On 20/06/14 18:06, "Jukka Zitting" <ju...@gmail.com> wrote:

>Hi,
>
>Here's an idea for an index structure (for now somewhat specific to
>SegmentMK) for speeding up node name and property existence queries.
>The index could also be used to avoid full repository traversals when
>processing queries with unindexed property constraints. In some cases
>it might also work pretty well for queries with multi-property
>constraints for which we currently don't have very good support.
>
>INDEX STRUCTURE
>
>The basic idea is to keep track of how many times each node or
>property name occurs within each subtree. The index structure would
>look something like this:
>
>    { "foo": { "a": 238, "b": 13 },
>      "bar": { "a": 172, "c": 86 } }
>
>Such an index would for example tell that there are 238 nodes named
>"foo" or with a property named "foo" within the "/a" subtree, and 86
>nodes with "bar" within the "/c" subtree.
>
>The index structure would be repeated for each subtree that contains
>more than two nodes. For example the index structure for "/a" could
>be:
>
>    { "foo": { "d": 137, "e": 100 },
>      "bar": { "e": 100, "f": 72 } }
>
>So we'd have 137 nodes with "foo" in the "/a/d" subtree and 100 in the
>"/a/e" subtree. Based on the index we can also tell that there are no
>"bar" nodes or properties within the "/a/d" subtree.
>
>COST CALCULATION
>
>To calculate the cost of a query like "//[@foo='...']", you'd look at
>the index structure and add together the subtree counts for that name.
>In this case the cost estimate would be:
>
>    238 + 13 = 251
>
>If multiple names are referenced in a query, like "//[@foo='...' and
>@bar='...']", then you'd take the counts for both names and add
>together the minimum value of each subtree. In this case the cost
>estimate would be:
>
>    min(238, 172) + min(13, 0) + min(0, 86) = 172
>
>If a query has a path restriction, like in
>"/jcr:root/a//[@foo='...']", we can use the index structure within
>that path for a more specific cost estimate.
>
>INDEX LOOKUP
>
>Index lookup would be implemented as a tree traversal that's guided by
>the subtree counts stored in the index.
>
>When looking up a query like "//[@foo='...']", you'd first look a the
>top-level index structure to find that the only nodes with "foo" items
>are within the "/a" and "/b" subtrees, and would then descend to those
>subtrees. In "/a" you'd find that there are more "foo" items within
>"/a/d" and "/a/e" so that's where the traversal would continue. Also,
>since 137 + 100 < 238, you'd report the "/a" path as a potential match
>for the query. Finally, when encountering a leaf node for which no
>explicit index data is present, you'd do a hasProperty("foo") check to
>determine whether that path should be reported as a potential match.
>
>And if multiple names are referenced in a query, like "//[@foo='...'
>and @bar='...']", you'd use the minimum of the matching subtree counts
>to direct the tree traversal.

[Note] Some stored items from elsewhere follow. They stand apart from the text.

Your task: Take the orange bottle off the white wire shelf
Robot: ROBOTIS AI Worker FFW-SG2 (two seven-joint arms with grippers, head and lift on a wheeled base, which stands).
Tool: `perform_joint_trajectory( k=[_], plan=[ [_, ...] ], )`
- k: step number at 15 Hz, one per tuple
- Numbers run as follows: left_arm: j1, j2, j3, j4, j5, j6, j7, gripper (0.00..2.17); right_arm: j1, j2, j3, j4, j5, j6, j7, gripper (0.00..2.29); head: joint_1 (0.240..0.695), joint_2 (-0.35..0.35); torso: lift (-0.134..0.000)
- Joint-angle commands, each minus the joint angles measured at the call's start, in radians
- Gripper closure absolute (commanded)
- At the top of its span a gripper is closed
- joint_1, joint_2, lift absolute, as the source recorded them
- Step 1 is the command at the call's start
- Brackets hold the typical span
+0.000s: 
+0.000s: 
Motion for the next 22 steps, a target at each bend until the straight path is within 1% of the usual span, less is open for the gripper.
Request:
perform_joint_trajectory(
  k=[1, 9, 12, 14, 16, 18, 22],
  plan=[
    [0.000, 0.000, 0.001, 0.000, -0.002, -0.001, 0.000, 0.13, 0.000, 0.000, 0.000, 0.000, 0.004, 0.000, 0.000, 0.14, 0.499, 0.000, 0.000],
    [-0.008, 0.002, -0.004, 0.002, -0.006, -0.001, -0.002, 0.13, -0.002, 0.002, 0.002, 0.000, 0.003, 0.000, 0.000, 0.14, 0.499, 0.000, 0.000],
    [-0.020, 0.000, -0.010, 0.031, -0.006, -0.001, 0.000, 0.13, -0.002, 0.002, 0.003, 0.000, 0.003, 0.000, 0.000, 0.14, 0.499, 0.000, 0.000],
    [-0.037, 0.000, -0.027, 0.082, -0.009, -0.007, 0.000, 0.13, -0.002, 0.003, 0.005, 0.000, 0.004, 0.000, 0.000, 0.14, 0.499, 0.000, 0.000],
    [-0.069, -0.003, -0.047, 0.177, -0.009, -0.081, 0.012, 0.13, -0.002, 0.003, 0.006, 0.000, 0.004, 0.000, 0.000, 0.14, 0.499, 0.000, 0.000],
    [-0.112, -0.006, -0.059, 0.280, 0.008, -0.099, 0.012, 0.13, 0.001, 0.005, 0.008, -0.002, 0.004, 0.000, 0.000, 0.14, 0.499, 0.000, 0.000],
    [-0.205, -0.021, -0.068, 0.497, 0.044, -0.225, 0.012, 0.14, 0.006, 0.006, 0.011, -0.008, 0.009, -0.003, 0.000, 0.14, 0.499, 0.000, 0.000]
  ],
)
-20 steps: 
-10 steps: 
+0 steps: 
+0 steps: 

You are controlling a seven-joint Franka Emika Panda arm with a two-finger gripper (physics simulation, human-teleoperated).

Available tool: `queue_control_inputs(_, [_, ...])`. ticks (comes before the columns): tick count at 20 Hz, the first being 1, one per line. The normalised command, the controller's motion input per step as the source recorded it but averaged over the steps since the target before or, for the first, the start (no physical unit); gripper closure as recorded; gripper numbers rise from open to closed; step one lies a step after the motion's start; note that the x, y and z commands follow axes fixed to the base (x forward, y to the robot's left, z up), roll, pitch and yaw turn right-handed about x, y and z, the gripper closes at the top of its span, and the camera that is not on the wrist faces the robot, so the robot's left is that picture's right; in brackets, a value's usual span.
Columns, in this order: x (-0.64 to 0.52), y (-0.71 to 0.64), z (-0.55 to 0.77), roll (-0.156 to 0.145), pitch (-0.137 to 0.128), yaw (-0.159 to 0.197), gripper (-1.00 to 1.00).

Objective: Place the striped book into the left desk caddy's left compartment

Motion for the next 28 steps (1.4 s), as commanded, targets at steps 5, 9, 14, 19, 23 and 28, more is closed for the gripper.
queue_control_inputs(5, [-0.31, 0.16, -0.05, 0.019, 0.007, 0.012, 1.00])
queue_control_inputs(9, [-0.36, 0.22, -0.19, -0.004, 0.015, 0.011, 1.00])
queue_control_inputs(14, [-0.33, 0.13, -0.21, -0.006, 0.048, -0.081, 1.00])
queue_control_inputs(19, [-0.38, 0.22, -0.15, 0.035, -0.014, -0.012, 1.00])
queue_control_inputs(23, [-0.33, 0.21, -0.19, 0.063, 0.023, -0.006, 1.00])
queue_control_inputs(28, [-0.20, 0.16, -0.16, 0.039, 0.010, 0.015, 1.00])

Since by looking at the index we can
>tell that neither the "/b" nor the "/c" subtree contains both "foo"
>and "bar" items, the traversal can be limited to just the "/a"
>subtree, and in there to the "/a/e" subtree that is the only place
>where both "foo" and "bar" can be found.
>
>If a query has a path restriction, the guided traversal can start
>directly at that path.
>
>INDEX UPDATES
>
>The index would be maintained by a normal index editor that for each
>added/removed items would update the respective name counts at each
>level of the index up to the root. These updates can be consolidated
>at each level of the index to keep the number of writes down to a
>minimum. The cost of updating the index would be O(d * k) where d is
>the depth of the changes in a commit and k the number of added/removed
>items. The cost is similar to that of the property index where k is
>the number of added/removed values. Changing the value of an existing
>property would trigger no updates to this index.
>
>Since the index updates work their way recursively up to the root of
>the tree, there is an inherent synchronization bottleneck in updating
>the count values higher up the tree. This (and the way storage is
>optimized) makes this index structure well suited for the SegmentMK,
>but presents a problem for the DocMK. In there a better way to
>implement a similar index might be to leverage the underlying indexing
>capabilities of MongoDB or whichever database is used under the hood.
>Alternatively it might be possible to adjust the index structure to
>avoid this problem, though for now I don't see any good way of doing
>so.
>
>BR,
>
>Jukka Zitting

Re: Name index

Posted by Jukka Zitting <ju...@gmail.com>.

Hi,

On Mon, Jun 23, 2014 at 3:07 AM, Davide Giannella
<gi...@gmail.com> wrote:
> What concern me most is the update part. AFAIU doing a node count it's
> not that cheap so I guess you were thinking something around
> getCount(MAX) and if the count == max do some estimation around what
> could be there over the MAX limit.

Since the counts are already included in the index structure, all we
need to do is iterate over the properties of the matching index node
and sum up the values. If that turns out to be too costly, we can even
keep a pre-calculated total count in an extra property.

> The other bit is that is very Segment specific.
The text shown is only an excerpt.